Stored items from a collection
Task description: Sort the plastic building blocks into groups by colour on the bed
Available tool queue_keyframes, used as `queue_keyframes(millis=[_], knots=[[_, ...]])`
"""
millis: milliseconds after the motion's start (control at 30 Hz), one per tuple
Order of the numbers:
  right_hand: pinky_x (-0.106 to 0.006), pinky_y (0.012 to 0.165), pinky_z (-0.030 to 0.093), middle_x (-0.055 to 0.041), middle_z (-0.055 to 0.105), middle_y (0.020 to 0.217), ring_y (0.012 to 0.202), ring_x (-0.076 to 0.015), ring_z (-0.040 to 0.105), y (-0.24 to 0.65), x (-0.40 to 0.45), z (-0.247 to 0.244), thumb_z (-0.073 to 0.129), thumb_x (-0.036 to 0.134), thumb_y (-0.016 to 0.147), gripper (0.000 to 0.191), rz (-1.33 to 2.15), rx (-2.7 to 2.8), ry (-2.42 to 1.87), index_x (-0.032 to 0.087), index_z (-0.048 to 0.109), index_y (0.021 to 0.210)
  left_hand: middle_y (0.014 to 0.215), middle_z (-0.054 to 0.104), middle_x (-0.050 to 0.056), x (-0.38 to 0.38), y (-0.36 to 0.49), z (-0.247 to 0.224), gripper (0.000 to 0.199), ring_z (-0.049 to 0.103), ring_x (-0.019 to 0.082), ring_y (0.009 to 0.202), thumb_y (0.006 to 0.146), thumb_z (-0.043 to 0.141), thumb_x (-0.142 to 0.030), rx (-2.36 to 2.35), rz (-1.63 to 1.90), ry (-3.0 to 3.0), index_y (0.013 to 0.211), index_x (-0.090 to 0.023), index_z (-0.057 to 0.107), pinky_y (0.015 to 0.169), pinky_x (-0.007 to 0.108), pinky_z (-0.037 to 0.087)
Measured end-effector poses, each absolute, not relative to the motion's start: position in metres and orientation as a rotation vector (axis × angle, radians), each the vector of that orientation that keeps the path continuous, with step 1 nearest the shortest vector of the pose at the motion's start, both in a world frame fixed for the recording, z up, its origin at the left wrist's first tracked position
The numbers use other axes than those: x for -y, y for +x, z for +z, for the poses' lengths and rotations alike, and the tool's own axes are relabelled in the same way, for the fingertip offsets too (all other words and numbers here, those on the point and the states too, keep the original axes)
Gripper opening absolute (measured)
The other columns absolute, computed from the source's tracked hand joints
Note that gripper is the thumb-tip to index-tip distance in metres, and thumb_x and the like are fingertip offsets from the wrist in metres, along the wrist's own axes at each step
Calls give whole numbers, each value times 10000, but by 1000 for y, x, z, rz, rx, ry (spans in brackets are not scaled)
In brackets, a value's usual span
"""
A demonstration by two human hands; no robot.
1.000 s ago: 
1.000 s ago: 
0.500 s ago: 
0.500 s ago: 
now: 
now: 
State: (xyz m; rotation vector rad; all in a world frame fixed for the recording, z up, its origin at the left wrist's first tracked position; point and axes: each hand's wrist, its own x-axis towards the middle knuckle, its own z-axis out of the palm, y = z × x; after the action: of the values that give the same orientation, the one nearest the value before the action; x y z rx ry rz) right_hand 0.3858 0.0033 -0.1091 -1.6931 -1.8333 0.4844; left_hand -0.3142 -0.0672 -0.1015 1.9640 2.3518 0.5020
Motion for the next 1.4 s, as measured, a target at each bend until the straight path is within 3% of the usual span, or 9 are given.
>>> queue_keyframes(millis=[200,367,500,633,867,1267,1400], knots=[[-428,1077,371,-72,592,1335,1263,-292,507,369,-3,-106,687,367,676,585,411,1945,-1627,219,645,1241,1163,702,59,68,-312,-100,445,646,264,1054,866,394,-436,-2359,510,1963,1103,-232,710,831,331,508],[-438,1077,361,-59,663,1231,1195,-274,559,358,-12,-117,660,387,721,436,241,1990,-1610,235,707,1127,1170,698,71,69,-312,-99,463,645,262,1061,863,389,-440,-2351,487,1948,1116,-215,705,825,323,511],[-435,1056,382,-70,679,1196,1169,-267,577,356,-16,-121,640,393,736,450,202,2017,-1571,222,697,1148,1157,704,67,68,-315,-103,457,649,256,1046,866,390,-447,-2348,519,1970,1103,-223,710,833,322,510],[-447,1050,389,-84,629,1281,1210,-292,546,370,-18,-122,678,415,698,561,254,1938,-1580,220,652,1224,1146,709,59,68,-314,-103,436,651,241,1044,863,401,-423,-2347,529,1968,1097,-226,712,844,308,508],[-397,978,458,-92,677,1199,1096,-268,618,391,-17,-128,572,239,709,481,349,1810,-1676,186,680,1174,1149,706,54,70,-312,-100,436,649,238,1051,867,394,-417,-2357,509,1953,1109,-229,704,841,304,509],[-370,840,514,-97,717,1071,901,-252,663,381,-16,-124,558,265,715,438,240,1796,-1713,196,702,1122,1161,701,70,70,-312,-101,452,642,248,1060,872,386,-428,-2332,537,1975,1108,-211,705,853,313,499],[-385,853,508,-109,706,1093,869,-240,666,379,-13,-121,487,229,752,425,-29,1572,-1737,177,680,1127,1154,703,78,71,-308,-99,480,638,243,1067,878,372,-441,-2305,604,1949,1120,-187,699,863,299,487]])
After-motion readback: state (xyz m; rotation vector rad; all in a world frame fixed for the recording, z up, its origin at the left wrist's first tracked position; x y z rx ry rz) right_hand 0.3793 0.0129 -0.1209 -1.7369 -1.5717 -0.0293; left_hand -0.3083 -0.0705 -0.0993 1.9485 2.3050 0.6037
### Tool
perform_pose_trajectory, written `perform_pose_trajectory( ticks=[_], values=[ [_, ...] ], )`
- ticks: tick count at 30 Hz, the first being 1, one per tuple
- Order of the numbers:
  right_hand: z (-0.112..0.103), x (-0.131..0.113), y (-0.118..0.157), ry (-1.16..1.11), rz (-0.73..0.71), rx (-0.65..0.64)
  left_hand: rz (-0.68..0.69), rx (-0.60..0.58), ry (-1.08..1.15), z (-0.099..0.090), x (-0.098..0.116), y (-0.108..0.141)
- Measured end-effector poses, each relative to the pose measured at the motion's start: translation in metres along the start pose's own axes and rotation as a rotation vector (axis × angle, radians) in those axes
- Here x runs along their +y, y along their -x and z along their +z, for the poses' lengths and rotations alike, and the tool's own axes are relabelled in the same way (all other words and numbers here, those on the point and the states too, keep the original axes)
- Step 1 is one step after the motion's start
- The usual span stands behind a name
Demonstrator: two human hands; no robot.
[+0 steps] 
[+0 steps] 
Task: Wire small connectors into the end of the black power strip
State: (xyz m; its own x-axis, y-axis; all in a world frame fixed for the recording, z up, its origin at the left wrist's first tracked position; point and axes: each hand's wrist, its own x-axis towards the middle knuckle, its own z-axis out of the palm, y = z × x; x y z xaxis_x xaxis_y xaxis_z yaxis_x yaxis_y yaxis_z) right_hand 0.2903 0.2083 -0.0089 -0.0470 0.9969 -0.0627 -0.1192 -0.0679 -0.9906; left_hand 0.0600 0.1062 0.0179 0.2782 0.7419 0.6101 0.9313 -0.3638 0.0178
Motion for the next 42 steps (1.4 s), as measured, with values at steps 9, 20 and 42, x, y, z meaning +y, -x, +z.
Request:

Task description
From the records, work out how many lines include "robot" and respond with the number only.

Result of the task
2